BUSHNELL, Fla. (WFLA) — The cremated remains of a veteran’s widow who requested to be laid to rest with her husband were mixed with the wrong remains, according to Department of Veterans Affairs sources.

Florida National Cemetery Executive Director Kirk Leopard said the Bushnell facility has about 41,000 plots where cremated remains are interred.

Leopard would not comment on the mistake that sources said occurred late in the summer. Like Leopard, VA spokesman Les Melnyk cited privacy concerns in initially not commenting about the mistake.

“Out of respect for the privacy of Veterans and families who receive VA memorial benefits, we are unable to discuss specific benefits or services,” Melnyk said in an email.

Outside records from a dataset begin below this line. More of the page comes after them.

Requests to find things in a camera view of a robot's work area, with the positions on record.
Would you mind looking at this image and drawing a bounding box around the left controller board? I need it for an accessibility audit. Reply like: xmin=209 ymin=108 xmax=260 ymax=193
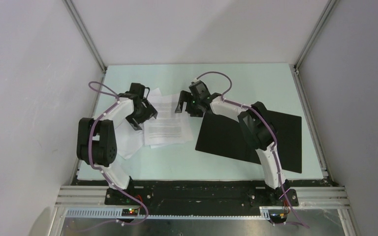
xmin=121 ymin=208 xmax=139 ymax=217

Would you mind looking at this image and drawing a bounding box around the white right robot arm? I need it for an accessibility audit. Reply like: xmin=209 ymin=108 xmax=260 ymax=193
xmin=175 ymin=80 xmax=286 ymax=206

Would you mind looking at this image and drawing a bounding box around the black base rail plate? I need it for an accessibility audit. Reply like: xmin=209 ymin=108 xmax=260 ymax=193
xmin=104 ymin=180 xmax=299 ymax=216

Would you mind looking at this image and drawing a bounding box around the red and black folder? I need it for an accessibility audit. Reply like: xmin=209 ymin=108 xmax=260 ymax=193
xmin=195 ymin=111 xmax=302 ymax=173

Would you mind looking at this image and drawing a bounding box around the aluminium frame post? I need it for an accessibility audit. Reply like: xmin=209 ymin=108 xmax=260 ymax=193
xmin=293 ymin=0 xmax=340 ymax=76
xmin=63 ymin=0 xmax=107 ymax=74

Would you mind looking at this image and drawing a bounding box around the right controller board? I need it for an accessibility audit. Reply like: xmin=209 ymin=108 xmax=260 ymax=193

Melnyk apologized three days after 8 on Your Side pointed out there were no questions aimed at the agency about the identities of the people victimized by the mistake.

“We are regretful for the comingling of cremated remains at Florida National Cemetery,” Melnyk said. “We resolved the matter as quickly as possible, and to the satisfaction of the affected parties.”

The names of “the affected parties” were not released.

After a number of local funeral homes chose not to comment for fear of damaging their relationship with the cemetery, 8 on Your Side reached out to Jack Hales, an attorney who specializes in funeral home negligence.

“You’ve got one chance to get it right. The emotional impact is obviously devasting,” Hales said. “How else do you sit here and measure the wrong here? You can’t quantify it.”

VA sources said the separation process was possible because the remains were different colors.

A view of two bags of cremated remains unrelated to the incident at Bushnell shows remains are not all alike due to how they are processed.

But Hales said it would be very difficult to effectively separate powdery ashes that are mixed together.

“You’ll see some remains are more bleached than others but even then, a perfect separation if they actually mixed the cremains? It’s hard to imagine,” Hales said. “One time is too many here. You can’t treat this as a cost of doing business when you handle funerals and burials. Once it is done it is done.”

No one from the VA responded to questions about whether anyone was disciplined after the mistake.

According to Melnyk, the VA is unaware of any other “comingling of cremated remains at Florida National Cemetery or any other national cemetery since 2015.”

Melnyk did not elaborate.

There were 6,941 burials at Florida National during fiscal year 2021, according to Leopard who said the facility is one of the busiest veterans’ cemeteries in the country.